Start of Listed records
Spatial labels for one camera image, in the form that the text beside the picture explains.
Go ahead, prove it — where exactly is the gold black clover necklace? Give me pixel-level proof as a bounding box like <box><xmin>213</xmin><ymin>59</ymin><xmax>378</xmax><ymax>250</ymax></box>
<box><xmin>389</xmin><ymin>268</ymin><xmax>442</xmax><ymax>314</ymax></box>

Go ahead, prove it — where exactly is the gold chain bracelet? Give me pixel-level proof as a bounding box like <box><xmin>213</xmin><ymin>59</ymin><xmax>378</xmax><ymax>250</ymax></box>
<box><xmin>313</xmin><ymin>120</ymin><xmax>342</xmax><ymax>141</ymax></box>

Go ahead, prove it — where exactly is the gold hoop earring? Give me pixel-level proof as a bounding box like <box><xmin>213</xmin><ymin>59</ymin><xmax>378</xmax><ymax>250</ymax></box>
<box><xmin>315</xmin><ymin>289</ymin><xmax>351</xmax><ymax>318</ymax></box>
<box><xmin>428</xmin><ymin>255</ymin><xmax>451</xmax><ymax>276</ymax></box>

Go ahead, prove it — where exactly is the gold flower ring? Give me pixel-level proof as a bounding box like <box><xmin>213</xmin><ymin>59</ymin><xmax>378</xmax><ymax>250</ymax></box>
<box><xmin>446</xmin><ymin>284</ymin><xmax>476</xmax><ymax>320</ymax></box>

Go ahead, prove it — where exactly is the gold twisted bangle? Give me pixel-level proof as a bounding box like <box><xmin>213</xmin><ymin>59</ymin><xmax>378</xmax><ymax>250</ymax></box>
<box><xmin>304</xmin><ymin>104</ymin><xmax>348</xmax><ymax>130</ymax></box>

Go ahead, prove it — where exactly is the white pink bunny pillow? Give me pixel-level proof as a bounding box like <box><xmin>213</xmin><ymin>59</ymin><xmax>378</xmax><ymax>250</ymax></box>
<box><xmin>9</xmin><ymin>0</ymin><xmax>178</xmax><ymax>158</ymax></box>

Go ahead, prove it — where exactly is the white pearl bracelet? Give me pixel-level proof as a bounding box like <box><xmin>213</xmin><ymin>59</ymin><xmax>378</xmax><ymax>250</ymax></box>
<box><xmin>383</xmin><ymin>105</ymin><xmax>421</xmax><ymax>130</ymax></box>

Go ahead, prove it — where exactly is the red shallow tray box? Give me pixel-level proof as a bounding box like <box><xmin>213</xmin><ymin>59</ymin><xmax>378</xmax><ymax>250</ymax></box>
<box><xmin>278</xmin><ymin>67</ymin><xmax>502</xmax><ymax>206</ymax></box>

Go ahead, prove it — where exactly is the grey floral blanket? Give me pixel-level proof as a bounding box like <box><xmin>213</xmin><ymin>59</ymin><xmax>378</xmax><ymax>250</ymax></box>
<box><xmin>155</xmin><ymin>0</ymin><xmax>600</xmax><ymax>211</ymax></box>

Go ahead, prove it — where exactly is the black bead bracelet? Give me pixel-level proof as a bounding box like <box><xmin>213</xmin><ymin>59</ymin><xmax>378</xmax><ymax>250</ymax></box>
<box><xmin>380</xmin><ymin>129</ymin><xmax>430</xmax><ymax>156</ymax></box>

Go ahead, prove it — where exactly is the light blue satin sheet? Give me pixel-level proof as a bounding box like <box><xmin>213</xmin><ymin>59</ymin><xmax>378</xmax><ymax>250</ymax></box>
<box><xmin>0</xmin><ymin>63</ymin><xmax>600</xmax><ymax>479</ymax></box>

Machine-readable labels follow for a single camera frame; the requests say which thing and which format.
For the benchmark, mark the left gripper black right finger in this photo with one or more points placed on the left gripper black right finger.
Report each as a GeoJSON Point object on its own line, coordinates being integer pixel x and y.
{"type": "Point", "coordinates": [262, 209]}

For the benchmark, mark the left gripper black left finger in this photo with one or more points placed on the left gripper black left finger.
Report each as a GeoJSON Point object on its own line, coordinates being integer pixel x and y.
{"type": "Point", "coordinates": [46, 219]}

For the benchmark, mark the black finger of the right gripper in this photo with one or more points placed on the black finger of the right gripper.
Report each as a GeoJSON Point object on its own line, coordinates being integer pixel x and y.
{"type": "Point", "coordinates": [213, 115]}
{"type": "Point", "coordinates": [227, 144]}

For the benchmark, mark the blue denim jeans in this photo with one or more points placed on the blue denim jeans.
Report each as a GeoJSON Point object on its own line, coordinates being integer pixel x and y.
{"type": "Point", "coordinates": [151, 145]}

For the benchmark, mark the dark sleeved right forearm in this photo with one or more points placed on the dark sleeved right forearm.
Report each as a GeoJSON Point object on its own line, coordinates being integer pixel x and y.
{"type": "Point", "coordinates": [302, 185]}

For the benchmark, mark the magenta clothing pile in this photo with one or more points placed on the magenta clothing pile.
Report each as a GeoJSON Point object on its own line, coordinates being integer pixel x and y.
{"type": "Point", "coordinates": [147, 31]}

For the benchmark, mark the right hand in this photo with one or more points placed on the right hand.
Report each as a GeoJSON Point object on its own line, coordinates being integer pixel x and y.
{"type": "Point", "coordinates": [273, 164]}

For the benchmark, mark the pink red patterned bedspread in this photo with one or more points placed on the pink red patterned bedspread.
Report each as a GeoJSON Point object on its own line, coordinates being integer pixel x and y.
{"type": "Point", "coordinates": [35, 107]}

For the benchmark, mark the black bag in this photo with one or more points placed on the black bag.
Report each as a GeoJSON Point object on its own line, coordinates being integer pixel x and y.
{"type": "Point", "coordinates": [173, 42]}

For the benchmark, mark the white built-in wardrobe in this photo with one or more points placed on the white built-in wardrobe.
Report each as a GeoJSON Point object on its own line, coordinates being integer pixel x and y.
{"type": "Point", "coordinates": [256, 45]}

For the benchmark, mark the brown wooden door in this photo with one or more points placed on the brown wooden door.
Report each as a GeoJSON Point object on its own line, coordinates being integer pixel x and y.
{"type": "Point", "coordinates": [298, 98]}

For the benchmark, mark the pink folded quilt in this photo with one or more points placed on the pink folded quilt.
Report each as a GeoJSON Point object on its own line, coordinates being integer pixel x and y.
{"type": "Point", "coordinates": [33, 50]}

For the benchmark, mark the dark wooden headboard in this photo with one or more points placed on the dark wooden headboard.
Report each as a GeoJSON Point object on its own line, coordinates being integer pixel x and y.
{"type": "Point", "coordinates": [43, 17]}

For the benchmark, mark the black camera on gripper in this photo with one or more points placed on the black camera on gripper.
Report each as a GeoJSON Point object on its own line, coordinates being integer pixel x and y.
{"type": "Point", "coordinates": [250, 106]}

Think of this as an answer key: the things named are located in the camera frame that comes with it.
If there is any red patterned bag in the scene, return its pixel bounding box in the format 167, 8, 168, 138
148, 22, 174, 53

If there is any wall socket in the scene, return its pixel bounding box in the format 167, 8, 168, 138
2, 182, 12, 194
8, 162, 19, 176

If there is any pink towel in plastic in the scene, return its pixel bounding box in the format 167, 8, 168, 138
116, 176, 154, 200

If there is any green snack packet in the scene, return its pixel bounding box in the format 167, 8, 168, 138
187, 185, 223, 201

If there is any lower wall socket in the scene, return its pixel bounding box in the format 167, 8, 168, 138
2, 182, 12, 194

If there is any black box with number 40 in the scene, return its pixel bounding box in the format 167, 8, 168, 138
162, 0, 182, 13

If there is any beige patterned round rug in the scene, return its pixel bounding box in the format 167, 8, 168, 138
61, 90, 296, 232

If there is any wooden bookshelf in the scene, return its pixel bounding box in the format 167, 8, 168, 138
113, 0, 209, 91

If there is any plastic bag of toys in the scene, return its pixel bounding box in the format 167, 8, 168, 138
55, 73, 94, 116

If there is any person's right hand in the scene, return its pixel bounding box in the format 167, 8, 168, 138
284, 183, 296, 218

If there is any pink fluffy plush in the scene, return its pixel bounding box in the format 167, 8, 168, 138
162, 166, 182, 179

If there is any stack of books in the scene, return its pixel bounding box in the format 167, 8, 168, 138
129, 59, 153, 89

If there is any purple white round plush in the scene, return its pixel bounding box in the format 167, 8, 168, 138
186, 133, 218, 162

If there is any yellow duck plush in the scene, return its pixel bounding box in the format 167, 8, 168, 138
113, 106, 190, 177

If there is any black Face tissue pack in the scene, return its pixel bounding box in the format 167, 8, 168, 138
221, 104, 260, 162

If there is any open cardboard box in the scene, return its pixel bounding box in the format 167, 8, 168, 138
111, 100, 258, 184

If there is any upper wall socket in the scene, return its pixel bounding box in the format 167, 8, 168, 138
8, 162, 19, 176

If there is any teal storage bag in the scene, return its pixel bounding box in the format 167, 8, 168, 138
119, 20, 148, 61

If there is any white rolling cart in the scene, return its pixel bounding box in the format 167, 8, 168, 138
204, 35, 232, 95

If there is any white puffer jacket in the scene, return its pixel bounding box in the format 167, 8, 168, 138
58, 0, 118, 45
End of Listed records
• **Exercise brief**:
Show, from the entries above, every line that includes the string "gripper".

• **Task answer**:
For the benchmark, mark the left gripper black right finger in this photo with one or more points placed on the left gripper black right finger.
For the benchmark, mark the left gripper black left finger in this photo with one or more points placed on the left gripper black left finger.
For the benchmark, mark the black finger of the right gripper in this photo with one or more points placed on the black finger of the right gripper.
For the benchmark, mark the black camera on gripper in this photo with one or more points placed on the black camera on gripper.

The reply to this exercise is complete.